If we all ate spinach, there would be far fewer cases of diabetes, heart disease and cancer. Like almost all vegetables, it has little effect on blood sugar, but the more you eat, the less likely you are to be overweight and have diabetes. Rich in nutrients and low in calories, spinach is a real asset for health!

Contrary to what Popeye’s character led us to believe, spinach is not a very good source of iron or, at least, the iron it contains is not very well absorbed by the body. But it is rich in other nutrients that can help protect against various health problems, especially if you have or are predisposed to diabetes.

Like many other dark green vegetables, it is rich in potassium and magnesium, two minerals that help keep blood pressure at good levels. Its high carotenoid content makes it one of the richest antioxidant vegetables in our diet. These substances are powerful weapons against the complications of diabetes (heart disease, neuropathy) and against cancer.

It is also a very good source of vitamin C: 2 cups of raw leaves (the equivalent of a large salad) provide 28% of the recommended daily intake, while providing only 14 calories. It goes without saying that with such a low calorie intake, it can lower the calorie count of any other dish you serve it with.
Spinach and other health benefits

In various studies, it has been shown that the risk of cancer was much lower in people who ate a lot of leafy vegetables than in those who ate little.

Researchers have isolated at least a dozen antioxidant compounds from spinach that may exert anti-cancer activity, with lutein and beta carotene at the top of the list. These two carotenoids have been associated with a lower risk of heart disease as well as various cancers, including those of the colon and prostate.

Thanks to their richness in lutein, spinach and its green cousins ​​(cabbage, turnip greens, romaine lettuce) also help maintain eye health. According to studies, this substance could protect against cataracts and macular degeneration, two common diseases that affect the eyesight of the elderly.

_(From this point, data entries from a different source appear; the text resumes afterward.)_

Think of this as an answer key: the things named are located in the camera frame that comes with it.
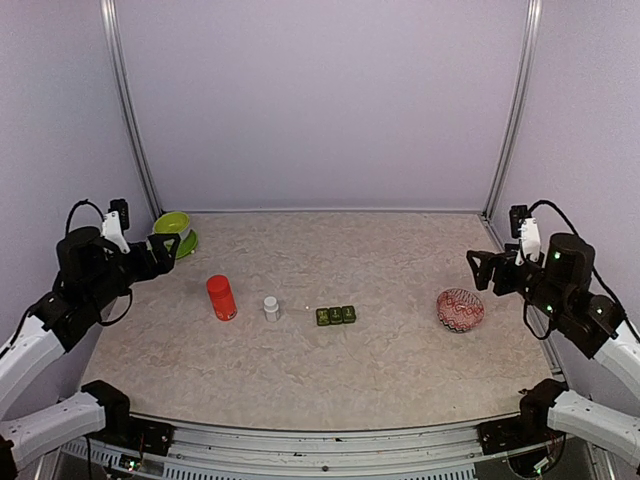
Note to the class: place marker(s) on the red patterned bowl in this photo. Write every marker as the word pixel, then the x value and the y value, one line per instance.
pixel 459 310

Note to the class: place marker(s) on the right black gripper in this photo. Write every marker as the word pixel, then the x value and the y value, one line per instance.
pixel 490 261

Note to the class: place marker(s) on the aluminium frame post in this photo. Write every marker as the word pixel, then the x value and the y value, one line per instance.
pixel 517 106
pixel 109 15

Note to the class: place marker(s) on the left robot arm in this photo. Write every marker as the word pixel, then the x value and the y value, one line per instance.
pixel 97 266

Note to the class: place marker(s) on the left aluminium frame post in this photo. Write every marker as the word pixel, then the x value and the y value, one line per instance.
pixel 109 15

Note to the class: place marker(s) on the small white pill bottle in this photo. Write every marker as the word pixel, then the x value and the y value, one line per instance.
pixel 271 309

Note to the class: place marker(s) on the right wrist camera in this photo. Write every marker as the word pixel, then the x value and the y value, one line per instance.
pixel 524 229

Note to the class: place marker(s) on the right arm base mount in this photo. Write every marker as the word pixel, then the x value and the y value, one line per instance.
pixel 508 434

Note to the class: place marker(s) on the green weekly pill organizer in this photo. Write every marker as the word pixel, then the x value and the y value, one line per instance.
pixel 336 315

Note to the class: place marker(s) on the orange pill bottle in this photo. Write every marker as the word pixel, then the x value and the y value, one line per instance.
pixel 221 297

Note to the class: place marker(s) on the right aluminium frame post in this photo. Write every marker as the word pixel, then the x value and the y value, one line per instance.
pixel 517 106

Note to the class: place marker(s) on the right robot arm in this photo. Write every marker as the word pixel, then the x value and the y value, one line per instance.
pixel 556 281

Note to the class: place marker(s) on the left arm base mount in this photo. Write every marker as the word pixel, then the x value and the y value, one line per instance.
pixel 142 435

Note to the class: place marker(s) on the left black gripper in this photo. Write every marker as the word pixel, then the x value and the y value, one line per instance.
pixel 150 270

In addition, a single serving of spinach provides all the recommended daily intake of vitamin K, a substance essential for bone health. Finally, this vegetable could help prevent long-term memory loss and age-related learning, based on studies by the USDA in older laboratory rats. This effect is thought to be due to the amalgam of antioxidants found in spinach.
Culinary tips

Wash spinach thoroughly in cold water twice. In addition to eliminating potentially dangerous bacteria, this measure will rid the leaves of the soil or sand found there (in general, grains of sand are not appreciated in cooking …). And you will keep the health benefits of your spinach. Even if you buy washed and packaged spinach, it is best to put it underwater before eating it. Then remove the stems, at least the larger ones.
Spinach on your plate

You can prepare spinach in dozens of ways. Here are some suggestions:

Sauté spinach (or Swiss chard or kale) and sliced ​​onion in olive oil.
Add steamed spinach to mashed potatoes and garnish with thin slices of green onion. Thus, you will eat less puree, which will lower the glycemic load (CG) of the dish.
Put it on a pizza.
Steam them, puree them, add parsley and lemon juice, and serve in sauce over chicken or pasta.
Make a pesto-style sauce, blending raw spinach, almonds, garlic, olive oil, and a little grated Parmesan. Serve on a platter of whole-grain pasta and chickpeas.
In the lasagna, replace the beef with spinach.
Garnish a dish of pasta cooked al dente with spinach, garlic, olive oil, and sesame seeds.
To make a quick soup, use a steamed spinach blender with garlic and lean yogurt.